Industrial vehicles – such as forklifts, mine trucks, and short-range delivery wagons – made up the vast majority of electrics still in use during this half-century of gasoline dominance. England would begin developing a huge fleet of electric “milk floats” for milk deliveries, for instance, but these were never intended as passenger vehicles. Electrics did find a home in several situations: when vehicles were needed to run without combustion, or to tow extremely heavy loads, or to operate inside factories where they could be constantly recharged. The few passenger electric vehicles developed in this period are true standouts, though none are of Canadian origin.

Rationing Revives the Electric

Colour photograph of a tricycle-style convertible vehicle.

Peugeot’s compact VLV electric was unveiled in a surprise announcement in May 1941, and production and sales continued despite the German occupation of France.

 

Rising tensions and the subsequent outbreak of war in Europe in 1939 led to a small resurgence of the electric vehicle market around the world. Rationing of gasoline and the destruction of supply lines for engine parts and tires meant that small, short-ranged electrics suddenly had a practical use again.

David electric taxicabs being driven and recharged in Barcelona, Spain, circa 1939. (Captions available in both English and French). View this video with an English transcript.

Spain’s economy was left devastated by the end of the Spanish Civil War in 1939. With oil imports heavily restricted, several car companies, including David of Barcelona, converted imported Opel and Citroën cars into electric taxicabs for many years. In occupied France, restrictions on gasoline car ownership prompted Peugeot to build 377 two-seater VLV electric cars between 1942 and 1945, although German forces prevented continued production of the vehicle.

Colour photograph of a 1940s-style light truck, with a Japanese license plate and a hood ornament reading “TAMA”

Although slow and short-ranged, the inexpensive 1947 Tama worked as a truck, passenger car, or taxi, and was just what Japan’s recovering economy needed.

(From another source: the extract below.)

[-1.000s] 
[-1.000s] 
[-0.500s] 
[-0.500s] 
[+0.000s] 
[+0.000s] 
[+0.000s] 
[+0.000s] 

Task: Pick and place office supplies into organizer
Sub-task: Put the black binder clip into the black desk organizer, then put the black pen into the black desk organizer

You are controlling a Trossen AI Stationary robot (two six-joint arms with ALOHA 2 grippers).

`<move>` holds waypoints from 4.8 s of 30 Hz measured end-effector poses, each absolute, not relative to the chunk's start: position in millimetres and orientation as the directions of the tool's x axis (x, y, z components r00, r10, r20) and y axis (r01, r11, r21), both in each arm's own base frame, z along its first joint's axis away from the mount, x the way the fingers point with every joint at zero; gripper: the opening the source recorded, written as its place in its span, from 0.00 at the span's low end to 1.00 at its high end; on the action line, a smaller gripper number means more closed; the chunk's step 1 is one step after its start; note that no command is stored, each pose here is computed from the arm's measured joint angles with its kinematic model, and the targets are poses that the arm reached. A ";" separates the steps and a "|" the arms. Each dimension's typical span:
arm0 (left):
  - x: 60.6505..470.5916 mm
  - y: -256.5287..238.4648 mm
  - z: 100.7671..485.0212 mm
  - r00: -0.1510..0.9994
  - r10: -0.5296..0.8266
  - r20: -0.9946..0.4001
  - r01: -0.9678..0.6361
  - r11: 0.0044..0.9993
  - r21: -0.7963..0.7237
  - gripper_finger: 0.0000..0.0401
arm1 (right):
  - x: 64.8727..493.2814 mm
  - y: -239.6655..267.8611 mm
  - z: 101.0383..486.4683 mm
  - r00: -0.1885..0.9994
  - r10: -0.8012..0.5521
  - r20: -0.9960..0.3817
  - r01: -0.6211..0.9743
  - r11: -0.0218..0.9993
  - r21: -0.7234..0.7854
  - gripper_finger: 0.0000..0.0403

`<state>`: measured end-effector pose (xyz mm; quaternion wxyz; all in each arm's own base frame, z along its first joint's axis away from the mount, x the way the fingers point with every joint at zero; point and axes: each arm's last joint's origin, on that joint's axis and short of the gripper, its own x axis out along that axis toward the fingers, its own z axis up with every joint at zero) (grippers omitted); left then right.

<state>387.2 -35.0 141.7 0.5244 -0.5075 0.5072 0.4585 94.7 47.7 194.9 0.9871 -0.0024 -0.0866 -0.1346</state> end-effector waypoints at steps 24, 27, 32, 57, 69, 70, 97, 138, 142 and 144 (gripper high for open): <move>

Japan saw its own postwar electric car boom, as the newly reformed Japanese government encouraged local manufacturers to build inexpensive electrics in response to heavily rationed gasoline and engine parts. One of the most prominent was the Tokyo Electric Automobile Co. Tama, built in 1947 by what would eventually become Nissan.

Germany’s Wartime “Hybrids”

Germany led the field in the realm of hybrid vehicles, though in an unexpected way. Ferdinand Porsche continued his work on hybrid gas-electric propulsion, culminating in the production of 91 of the Sd.Kfz. 184 Elefant, a 65-tonne self-propelled anti-tank gun most famously used at the Battle of Kursk in 1944. He would use a similar hybrid drive train in the two prototypes of the 190-tonne Maus, the heaviest tank ever built.

Black and white photograph of 12 men, some in military uniforms, standing on and around a very large angular armoured vehicle in a forest.

Porsche’s most largest hybrid, the Maus, on trials at Kummersdorf, Germany, in 1944.

 

The end of rationing and the return of normal global trade after the end of the Second World War led to the full return of gasoline cars, with the electric consigned to obscurity. The concept did not totally die; in the 1950s and 1960s the technological developments of the Space Race would create a new interest in electric transport.